L’indagine Agi-Censis riporta dati relativi a svariate cause da prendere in analisi, opinioni ricavate da un sondaggio sottoposto a capifamiglia di diverse fasce d’età. Come riportato nell’immagine, il motivo più accreditato sembra essere la difficoltà di trovare un’occupazione stabile per i giovani adulti, che consegue in un’instabilità che non si concilia a ben accogliere il nascituro.

Altre motivazioni della crisi

La crisi demografica è anche un problema di genere. Soprattutto in Italia, la genitorialità è ancora vista come un’occupazione quasi esclusivamente femminile, che penalizza le giovani mamme lavoratrici. Numerosi sono i casi in cui le mamme in carriera subiscono un rallentamento del proprio percorso lavorativo, molto spesso seguito da un definitivo abbandono del proprio posto di lavoro.

In aggiunta, la terza e la quarta motivazione più accreditata sembrano essere legate a un nuovo modello sociale che si sta affermando negli ultimi anni. La mancanza di fiducia nel futuro, la scarsa voglia di rischiare e il rifiuto per le relazioni stabili sembrano essere alcuni dei deterrenti per mettere al mondo un bambino. Nonostante queste ragioni possano sembrare stereotipi, alla base di esse c’è sempre un intricato sistema di motivi sociali e economici da non sottovalutare. Il problema non sono i giovani, ma la nuova società che li accoglie.

La precarietà lavorativa, l’incertezza politico-economica e la mancanza di un tessuto sociale collettivo non permettono ai neogenitori di guardare avanti con speranza e attesa. A queste argomentazioni, se ne aggiunge un’ultima che è sostenuta soprattutto dai più giovani: la difficoltà da parte degli stessi di trovare soluzioni abitative dignitose e a costi contenuti.

Rimediare alla crisi demografica, si può?

La crisi demografica è una dinamica molto complessa, frutto dell’evoluzione sociale ed economica del nostro paese e del resto del mondo.
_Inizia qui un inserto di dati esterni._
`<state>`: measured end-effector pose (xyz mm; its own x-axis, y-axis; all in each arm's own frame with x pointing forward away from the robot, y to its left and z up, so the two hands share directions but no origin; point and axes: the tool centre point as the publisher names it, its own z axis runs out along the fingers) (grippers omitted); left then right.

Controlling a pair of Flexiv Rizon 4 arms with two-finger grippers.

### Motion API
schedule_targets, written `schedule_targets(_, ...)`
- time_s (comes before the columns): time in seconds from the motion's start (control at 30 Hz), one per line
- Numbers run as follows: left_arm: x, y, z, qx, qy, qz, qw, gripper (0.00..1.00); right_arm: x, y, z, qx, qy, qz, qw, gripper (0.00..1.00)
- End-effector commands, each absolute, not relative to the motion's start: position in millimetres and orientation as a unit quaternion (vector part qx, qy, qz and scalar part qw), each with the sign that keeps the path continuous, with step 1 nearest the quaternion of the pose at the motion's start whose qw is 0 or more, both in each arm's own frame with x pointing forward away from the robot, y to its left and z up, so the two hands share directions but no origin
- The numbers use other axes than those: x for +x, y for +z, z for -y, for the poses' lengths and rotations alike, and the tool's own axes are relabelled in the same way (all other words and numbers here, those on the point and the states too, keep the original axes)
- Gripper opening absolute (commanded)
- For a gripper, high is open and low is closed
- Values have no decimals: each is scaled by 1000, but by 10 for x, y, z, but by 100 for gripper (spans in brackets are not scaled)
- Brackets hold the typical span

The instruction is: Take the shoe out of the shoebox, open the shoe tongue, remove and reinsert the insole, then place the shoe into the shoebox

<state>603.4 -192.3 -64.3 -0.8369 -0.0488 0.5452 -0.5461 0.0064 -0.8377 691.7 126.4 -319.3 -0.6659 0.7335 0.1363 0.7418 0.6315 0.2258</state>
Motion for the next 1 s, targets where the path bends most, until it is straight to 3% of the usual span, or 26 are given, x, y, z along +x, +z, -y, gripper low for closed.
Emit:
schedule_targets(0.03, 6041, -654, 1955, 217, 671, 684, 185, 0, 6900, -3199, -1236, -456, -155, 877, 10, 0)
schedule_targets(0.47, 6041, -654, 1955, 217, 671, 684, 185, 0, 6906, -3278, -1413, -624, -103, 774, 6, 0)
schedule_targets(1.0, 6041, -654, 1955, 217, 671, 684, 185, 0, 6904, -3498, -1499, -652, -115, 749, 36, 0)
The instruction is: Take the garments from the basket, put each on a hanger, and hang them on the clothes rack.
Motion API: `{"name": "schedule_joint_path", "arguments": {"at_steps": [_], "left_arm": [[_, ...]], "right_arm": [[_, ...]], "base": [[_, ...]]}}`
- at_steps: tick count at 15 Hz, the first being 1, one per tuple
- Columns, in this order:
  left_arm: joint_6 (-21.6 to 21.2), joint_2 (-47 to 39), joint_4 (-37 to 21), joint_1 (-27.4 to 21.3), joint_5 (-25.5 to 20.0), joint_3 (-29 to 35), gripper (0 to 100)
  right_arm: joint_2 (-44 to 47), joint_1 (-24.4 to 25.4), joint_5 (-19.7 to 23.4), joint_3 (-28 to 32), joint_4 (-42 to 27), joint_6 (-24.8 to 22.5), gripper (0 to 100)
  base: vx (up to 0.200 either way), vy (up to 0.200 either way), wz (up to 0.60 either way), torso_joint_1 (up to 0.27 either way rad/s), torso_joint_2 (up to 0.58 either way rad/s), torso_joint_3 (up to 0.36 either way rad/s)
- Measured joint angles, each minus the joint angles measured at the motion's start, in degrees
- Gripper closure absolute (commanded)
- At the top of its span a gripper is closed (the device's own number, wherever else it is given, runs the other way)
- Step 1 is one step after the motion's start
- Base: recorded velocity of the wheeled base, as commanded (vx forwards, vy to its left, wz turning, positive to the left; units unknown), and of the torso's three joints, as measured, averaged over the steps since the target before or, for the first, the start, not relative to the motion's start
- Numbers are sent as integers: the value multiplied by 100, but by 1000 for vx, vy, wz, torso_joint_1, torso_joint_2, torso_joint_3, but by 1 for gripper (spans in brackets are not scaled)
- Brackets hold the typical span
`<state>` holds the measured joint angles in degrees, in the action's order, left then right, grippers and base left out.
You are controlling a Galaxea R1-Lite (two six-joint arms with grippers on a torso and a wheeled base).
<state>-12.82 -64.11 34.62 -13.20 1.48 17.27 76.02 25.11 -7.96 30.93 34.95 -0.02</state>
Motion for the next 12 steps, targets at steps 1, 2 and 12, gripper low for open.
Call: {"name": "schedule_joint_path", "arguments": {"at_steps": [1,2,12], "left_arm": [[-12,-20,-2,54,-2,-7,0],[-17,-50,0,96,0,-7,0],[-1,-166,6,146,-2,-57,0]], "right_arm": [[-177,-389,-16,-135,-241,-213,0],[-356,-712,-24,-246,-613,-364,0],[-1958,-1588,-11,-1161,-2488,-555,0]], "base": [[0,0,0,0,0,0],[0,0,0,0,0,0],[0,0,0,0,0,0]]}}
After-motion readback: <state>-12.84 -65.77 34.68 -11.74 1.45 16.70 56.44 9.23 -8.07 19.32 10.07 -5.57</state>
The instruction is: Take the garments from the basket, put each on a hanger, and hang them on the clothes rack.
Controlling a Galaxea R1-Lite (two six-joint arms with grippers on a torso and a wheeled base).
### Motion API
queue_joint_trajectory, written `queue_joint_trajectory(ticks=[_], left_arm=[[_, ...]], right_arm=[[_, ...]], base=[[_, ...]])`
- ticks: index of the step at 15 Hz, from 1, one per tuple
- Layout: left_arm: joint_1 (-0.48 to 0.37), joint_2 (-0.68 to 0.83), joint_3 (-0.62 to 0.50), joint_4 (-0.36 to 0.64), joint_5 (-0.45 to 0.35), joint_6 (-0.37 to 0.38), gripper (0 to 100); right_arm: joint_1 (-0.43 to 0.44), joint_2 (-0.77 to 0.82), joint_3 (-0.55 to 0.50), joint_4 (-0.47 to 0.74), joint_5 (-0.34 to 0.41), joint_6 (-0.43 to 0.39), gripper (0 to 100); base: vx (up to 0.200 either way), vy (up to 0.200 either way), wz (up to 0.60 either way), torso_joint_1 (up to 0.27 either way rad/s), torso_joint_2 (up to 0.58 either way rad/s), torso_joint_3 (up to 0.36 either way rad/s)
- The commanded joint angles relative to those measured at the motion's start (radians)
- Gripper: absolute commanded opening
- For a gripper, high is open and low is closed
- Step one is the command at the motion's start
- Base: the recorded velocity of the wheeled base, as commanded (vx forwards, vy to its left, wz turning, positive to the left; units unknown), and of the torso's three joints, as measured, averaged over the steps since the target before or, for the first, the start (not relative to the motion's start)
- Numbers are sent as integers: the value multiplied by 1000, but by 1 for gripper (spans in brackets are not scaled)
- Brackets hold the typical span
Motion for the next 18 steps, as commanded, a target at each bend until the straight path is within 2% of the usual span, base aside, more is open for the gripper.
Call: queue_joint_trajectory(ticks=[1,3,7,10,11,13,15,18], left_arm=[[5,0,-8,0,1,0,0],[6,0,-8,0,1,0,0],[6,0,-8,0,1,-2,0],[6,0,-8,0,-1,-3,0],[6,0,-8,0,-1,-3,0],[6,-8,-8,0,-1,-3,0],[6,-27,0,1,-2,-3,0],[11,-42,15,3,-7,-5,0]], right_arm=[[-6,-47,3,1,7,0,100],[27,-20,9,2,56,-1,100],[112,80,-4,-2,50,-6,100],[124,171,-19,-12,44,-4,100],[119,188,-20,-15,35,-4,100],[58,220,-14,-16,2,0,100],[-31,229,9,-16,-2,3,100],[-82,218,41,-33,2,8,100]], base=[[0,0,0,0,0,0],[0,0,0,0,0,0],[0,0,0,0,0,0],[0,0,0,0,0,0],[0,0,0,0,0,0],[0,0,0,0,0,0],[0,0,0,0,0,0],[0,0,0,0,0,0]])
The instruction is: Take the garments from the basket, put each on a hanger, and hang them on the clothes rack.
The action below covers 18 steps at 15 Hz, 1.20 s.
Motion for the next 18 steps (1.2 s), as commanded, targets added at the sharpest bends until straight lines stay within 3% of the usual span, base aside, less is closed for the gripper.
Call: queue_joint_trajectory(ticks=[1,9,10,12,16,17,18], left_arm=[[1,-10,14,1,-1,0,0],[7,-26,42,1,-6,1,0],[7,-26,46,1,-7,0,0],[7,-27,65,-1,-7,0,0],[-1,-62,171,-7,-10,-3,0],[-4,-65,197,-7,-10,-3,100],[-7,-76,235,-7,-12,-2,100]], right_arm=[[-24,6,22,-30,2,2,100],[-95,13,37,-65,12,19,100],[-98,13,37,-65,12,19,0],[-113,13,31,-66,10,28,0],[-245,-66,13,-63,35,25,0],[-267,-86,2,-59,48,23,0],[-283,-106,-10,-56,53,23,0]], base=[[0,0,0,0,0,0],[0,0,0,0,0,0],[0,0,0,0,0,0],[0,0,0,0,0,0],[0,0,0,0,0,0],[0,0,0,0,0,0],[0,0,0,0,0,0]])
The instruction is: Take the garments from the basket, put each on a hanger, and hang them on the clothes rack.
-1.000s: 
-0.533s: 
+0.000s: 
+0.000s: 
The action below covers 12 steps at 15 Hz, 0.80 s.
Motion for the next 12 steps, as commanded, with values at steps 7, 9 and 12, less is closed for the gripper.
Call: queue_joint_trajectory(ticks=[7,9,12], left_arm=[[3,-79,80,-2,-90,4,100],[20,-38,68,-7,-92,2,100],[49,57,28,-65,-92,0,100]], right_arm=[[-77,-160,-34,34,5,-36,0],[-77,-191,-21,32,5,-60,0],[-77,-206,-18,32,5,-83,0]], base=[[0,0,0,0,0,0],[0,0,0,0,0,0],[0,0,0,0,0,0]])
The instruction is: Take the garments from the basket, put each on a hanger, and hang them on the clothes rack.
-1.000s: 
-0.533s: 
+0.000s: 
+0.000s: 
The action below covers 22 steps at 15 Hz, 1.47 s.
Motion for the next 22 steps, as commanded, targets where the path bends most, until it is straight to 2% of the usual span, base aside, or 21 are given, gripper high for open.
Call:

La denatalità è a un punto critico, e la pandemia non ha di certo aiutato, ma la situazione non è ancora irreversibile. Fortunatamente, si è ancora in tempo per attuare una politica di riscatto e cercare di far risalire la percentuale di nascite. Ma come?

Un buon inizio sarebbe riconoscere il sostegno genitoriale come un aiuto di primaria importanza. La prova sono i paesi che stanno aiutando le famiglie con figli, come la Francia, che hanno i tassi di fertilità più alti. Gli interventi temporanei come i bonus servono a poco, l’obiettivo dovrebbe essere accompagnare stabilmente i figli fino a quando non raggiungono l’indipendenza economica. L’azione a favore delle famiglie generative serve a riconoscere e responsabilizzare il potere genitoriale, a cui tutta la società dovrebbe ambire.